* _Brief_
In the entries below, find the line with "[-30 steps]" and the line with "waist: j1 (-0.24"; reproduce those two lines and all lines between them exactly, without pictures.

(Stored dataset items)
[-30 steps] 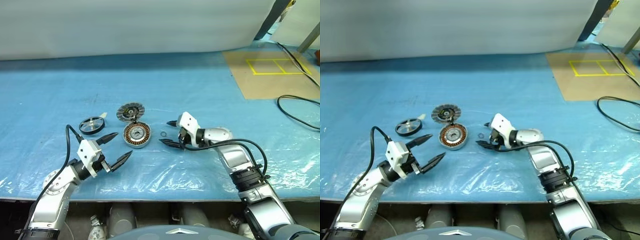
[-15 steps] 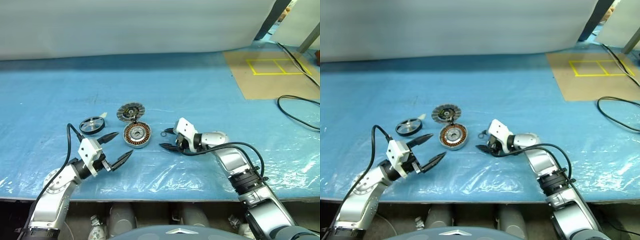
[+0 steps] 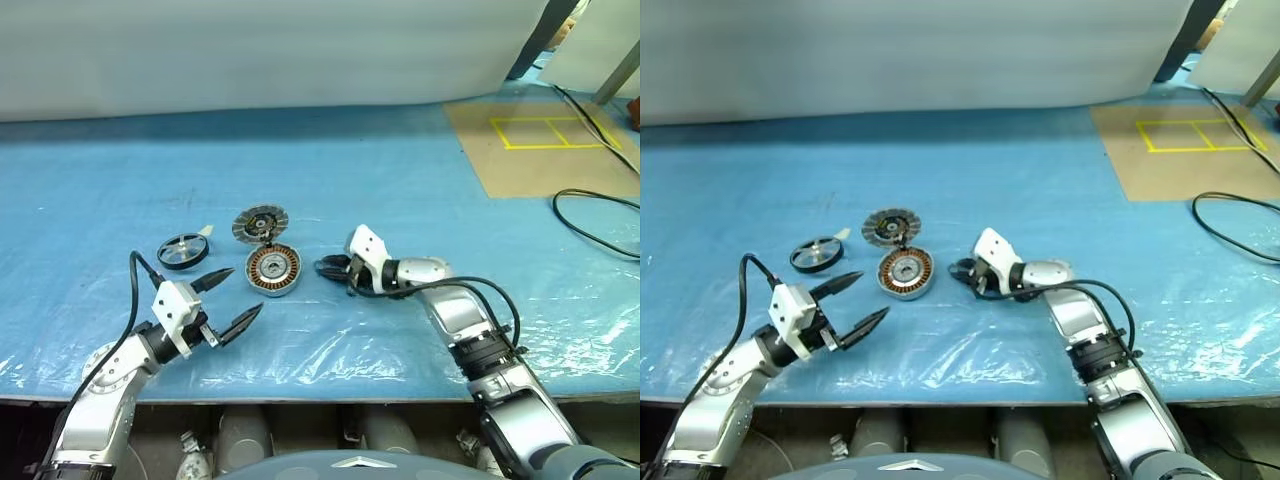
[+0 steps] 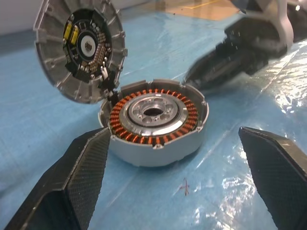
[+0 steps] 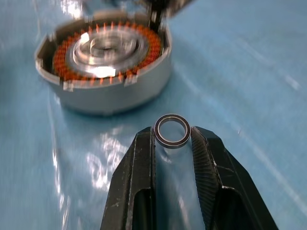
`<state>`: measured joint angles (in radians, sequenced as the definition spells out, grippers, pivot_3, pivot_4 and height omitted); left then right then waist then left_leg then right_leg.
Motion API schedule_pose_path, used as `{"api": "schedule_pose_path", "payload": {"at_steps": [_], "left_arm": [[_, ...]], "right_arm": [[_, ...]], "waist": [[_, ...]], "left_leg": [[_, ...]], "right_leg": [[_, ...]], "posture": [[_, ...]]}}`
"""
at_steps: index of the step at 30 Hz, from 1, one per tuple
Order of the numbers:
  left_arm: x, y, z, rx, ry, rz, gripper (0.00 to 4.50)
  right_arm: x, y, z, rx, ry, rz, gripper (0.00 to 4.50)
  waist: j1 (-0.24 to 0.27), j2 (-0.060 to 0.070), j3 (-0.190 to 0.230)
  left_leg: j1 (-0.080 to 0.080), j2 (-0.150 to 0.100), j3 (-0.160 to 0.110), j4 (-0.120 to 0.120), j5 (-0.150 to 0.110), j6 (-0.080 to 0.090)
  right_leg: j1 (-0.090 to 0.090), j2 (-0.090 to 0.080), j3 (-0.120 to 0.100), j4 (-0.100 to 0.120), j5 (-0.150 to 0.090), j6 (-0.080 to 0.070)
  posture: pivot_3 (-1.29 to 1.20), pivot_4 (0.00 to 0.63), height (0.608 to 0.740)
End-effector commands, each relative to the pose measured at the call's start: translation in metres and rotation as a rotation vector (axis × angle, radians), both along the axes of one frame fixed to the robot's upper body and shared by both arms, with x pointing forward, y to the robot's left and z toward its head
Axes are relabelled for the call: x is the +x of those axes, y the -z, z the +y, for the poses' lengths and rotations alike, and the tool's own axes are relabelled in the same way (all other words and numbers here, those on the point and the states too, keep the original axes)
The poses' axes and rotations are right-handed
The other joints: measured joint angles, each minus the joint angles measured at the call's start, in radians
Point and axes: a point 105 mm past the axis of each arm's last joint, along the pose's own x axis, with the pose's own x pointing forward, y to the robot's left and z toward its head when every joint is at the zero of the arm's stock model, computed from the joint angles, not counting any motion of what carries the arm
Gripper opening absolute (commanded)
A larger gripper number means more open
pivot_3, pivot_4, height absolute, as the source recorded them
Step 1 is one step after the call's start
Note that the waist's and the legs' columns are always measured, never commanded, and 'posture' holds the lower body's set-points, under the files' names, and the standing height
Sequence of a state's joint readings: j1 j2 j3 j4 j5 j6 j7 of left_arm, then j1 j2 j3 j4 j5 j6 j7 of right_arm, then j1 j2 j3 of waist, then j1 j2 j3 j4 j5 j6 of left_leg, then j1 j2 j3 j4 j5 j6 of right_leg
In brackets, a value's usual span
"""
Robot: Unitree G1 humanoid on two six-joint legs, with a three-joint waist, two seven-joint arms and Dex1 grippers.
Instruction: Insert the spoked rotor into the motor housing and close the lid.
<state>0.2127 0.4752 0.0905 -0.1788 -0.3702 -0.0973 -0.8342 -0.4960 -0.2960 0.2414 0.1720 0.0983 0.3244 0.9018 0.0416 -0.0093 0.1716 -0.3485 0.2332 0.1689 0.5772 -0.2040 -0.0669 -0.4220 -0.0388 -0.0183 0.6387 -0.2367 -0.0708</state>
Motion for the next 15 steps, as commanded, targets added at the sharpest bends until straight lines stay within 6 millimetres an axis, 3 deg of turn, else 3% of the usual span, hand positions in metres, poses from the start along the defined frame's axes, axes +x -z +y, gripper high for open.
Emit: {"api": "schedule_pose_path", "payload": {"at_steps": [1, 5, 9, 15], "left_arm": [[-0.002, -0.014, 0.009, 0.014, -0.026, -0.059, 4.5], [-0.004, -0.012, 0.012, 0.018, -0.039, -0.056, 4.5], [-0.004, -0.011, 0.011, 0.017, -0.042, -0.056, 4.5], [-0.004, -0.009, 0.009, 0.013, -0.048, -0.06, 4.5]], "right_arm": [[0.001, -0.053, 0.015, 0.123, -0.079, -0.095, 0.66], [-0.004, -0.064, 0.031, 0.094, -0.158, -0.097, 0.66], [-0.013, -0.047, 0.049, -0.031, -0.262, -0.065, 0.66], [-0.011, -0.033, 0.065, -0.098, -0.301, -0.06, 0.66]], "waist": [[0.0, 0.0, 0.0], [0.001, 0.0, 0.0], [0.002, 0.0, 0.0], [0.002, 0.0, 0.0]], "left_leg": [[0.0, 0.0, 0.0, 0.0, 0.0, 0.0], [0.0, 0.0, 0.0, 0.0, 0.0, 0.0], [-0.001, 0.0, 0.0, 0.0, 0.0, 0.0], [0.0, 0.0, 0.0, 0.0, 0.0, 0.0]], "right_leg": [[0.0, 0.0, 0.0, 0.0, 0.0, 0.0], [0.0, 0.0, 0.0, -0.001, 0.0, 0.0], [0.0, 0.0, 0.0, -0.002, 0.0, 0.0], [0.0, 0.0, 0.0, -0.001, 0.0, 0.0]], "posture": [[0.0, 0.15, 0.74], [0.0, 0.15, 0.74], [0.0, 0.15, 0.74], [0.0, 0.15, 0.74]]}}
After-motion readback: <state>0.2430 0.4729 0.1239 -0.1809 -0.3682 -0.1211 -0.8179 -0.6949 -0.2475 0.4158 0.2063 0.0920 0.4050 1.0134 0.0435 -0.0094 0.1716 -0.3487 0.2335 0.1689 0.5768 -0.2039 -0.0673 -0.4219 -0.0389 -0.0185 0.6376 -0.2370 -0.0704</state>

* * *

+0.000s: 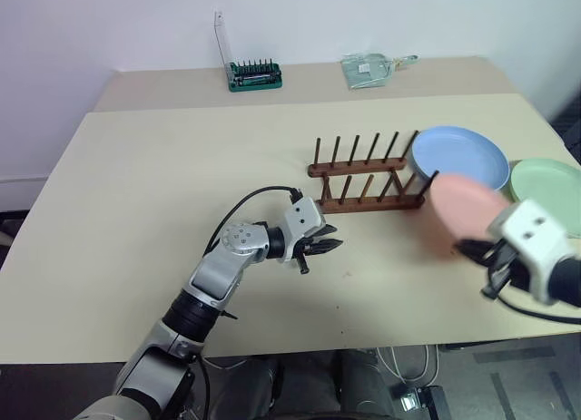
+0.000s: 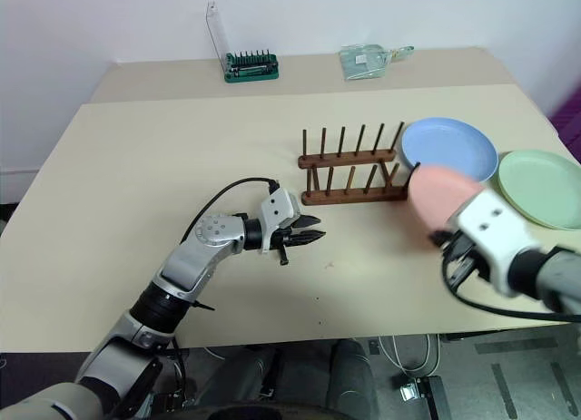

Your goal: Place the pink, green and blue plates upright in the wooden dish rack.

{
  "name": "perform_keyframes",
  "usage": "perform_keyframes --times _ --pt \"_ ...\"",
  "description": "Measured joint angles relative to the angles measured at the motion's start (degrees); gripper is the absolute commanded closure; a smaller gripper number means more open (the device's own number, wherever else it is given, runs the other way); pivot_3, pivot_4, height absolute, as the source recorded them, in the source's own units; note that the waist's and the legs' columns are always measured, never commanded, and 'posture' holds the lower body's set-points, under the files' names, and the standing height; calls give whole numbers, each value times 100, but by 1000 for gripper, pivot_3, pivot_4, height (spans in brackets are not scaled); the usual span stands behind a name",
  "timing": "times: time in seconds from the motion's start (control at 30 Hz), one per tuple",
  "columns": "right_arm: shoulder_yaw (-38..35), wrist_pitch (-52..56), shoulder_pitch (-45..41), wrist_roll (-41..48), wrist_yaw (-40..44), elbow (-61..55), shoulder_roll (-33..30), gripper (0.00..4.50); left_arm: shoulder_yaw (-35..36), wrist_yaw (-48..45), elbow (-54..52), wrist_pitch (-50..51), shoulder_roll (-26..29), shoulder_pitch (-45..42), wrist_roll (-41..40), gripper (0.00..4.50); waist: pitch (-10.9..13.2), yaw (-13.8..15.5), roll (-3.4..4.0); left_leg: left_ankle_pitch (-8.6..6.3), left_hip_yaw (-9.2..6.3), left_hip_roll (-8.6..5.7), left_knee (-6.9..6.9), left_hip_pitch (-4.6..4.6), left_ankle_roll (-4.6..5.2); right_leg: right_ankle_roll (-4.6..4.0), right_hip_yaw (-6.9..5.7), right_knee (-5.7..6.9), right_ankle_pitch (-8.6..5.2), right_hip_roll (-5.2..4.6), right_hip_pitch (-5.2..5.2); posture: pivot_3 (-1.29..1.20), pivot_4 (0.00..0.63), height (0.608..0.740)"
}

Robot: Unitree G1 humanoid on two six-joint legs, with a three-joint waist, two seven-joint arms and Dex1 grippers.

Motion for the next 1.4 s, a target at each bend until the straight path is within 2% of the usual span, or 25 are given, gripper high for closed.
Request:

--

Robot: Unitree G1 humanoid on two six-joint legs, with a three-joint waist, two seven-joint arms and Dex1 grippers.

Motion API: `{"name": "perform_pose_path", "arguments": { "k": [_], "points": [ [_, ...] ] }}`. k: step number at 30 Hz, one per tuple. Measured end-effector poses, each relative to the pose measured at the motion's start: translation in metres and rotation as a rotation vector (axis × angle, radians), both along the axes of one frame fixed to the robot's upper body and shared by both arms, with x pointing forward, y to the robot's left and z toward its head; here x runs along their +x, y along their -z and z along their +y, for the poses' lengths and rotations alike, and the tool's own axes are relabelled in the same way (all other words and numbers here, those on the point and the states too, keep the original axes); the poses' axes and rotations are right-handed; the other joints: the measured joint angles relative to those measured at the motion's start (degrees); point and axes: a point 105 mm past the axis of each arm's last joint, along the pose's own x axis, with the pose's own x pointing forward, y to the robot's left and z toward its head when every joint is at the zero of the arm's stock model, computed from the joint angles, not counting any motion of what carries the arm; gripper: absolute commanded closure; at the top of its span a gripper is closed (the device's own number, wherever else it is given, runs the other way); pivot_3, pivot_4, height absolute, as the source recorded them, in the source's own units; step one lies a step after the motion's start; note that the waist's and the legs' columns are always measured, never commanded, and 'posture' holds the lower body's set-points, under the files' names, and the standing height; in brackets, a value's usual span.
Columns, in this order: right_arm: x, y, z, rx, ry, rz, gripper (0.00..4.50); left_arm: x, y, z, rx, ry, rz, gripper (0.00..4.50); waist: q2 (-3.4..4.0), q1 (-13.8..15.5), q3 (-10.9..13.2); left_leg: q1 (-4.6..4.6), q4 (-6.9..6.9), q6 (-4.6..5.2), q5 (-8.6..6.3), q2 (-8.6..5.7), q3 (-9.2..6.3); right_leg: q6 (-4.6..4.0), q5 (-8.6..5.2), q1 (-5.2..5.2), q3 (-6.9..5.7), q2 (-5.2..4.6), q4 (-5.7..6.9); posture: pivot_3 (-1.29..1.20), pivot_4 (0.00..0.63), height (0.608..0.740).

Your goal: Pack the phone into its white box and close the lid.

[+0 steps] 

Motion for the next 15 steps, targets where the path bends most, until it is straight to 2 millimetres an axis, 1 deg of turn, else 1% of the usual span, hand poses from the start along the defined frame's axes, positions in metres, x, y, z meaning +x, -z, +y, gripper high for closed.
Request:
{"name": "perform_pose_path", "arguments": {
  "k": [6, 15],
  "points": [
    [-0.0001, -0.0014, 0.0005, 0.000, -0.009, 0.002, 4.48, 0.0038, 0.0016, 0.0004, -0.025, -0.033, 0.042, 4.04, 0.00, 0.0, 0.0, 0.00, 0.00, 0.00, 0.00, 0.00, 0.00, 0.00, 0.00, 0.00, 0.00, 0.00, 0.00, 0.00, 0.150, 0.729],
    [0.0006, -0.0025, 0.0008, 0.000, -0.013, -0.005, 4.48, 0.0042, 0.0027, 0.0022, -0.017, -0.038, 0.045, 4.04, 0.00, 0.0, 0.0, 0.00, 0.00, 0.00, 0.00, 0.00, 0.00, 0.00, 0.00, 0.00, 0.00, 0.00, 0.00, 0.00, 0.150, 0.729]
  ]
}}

* _Task solution_
[-30 steps] 
[-15 steps] 
[+0 steps] 
[+0 steps] 
[+0 steps] 
`<state>`: measured joint angles (in radians, sequenced as the definition spells out, grippers, pivot_3, pivot_4 and height omitted); left then right then waist then left_leg then right_leg.
Motion API schedule_pose_path, used as `{"api": "schedule_pose_path", "payload": {"at_steps": [_], "left_arm": [[_, ...]], "right_arm": [[_, ...]], "waist": [[_, ...]], "left_leg": [[_, ...]], "right_leg": [[_, ...]], "posture": [[_, ...]]}}`
"""
at_steps: index of the step at 30 Hz, from 1, one per tuple
Order of the numbers:
  left_arm: x, y, z, rx, ry, rz, gripper (0.00 to 4.50)
  right_arm: x, y, z, rx, ry, rz, gripper (0.00 to 4.50)
  waist: j1 (-0.24 to 0.27), j2 (-0.060 to 0.070), j3 (-0.190 to 0.230)

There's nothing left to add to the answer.